Subject: Tom Swifties (Page 22)

“The phone reception here is excellent,” he said clearly.

“I won’t play for this team any longer,” Tom decided.

“I lost my pants in the stock market,” Tom speculated.

“It’s a unit of electric current,” said Tom amply.

“Melinda broke my heart,” Tom said half-heartedly.

“This mental ward is busy,” said Tom crazily.

“It’s a German song,” Tom lied.

“Get out of my hair,” was Tom’s brush-off.

“This fabric is not good enough to make a bolero,” said Tom unravellingly.

“I’ve got to stop this motor,” Tom choked.
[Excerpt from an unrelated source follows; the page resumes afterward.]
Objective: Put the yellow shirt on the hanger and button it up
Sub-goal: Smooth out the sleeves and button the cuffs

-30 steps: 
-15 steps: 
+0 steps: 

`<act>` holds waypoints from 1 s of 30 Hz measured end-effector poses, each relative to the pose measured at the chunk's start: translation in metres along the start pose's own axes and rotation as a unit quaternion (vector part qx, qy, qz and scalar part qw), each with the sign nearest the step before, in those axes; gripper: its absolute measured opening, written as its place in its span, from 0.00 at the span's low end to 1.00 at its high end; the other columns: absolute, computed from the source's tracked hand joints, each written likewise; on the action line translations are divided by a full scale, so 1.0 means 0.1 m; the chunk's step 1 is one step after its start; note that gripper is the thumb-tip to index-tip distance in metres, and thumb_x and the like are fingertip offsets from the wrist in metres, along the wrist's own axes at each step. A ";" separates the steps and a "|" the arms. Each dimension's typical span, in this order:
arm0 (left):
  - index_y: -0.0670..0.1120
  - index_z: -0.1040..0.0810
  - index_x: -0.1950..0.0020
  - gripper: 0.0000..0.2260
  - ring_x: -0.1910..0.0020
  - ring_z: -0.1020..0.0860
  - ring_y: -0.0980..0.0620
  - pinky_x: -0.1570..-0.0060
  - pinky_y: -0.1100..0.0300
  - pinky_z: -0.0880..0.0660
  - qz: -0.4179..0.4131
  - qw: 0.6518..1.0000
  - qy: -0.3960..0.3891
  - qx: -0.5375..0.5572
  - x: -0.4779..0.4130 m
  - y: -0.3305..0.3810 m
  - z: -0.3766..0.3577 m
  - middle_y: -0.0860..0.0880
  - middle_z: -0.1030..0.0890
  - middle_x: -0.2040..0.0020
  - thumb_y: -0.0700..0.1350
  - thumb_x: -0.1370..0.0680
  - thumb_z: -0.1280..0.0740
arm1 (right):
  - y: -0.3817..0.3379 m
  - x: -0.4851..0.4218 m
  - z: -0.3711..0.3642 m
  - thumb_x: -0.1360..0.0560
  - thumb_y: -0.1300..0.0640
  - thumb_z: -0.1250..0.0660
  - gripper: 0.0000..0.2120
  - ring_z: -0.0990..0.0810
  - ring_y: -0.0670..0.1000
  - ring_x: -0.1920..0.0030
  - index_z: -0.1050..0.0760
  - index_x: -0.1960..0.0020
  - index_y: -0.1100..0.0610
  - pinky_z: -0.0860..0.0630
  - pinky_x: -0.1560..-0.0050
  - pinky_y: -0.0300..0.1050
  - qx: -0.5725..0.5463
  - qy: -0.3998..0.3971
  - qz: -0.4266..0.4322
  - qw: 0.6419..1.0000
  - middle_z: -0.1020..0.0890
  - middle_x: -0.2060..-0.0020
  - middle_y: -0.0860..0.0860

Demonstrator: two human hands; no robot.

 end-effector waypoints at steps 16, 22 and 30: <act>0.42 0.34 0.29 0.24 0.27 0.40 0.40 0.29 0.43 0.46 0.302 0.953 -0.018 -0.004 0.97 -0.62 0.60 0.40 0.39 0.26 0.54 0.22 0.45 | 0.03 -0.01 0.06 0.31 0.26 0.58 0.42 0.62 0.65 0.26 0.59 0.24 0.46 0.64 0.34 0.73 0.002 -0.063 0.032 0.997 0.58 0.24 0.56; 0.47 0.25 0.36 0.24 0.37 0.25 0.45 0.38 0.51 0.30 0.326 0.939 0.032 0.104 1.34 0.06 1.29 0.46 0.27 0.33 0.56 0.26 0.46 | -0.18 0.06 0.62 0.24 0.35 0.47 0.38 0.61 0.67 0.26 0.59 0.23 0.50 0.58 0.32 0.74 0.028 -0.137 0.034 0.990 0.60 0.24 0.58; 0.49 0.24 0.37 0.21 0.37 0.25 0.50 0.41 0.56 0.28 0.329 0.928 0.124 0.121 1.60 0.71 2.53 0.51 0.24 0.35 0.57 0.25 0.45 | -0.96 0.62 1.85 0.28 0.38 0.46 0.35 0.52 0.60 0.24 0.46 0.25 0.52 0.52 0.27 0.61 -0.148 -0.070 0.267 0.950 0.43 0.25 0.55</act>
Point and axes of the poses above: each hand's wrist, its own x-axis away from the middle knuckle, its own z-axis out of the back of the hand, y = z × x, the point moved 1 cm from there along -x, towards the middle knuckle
“I’m just an average guy,” said Tom meanly.

“I am so one of the seven dwarfs!” he said grumpily.

“The prisoners set up a company,” the warden confirmed.

“Aha! Here’s someone who can’t speak!” exclaimed Tom dumbfoundedly.

“Oops! There goes my hat!” said Tom off the top of his head.

“I’m not myself, today,” said Tom, being frank.

“I’ve an urgent appointment,” said Tom in Russian.

“It’s not a candy mint, it’s a breath mint”, Tom asserted.

“Why do I have to strip naked again?” asked Tom rebuffingly.

“I’d like to make a toast,” Tom said warmly.

“You resemble a goat,” said Tom satirically.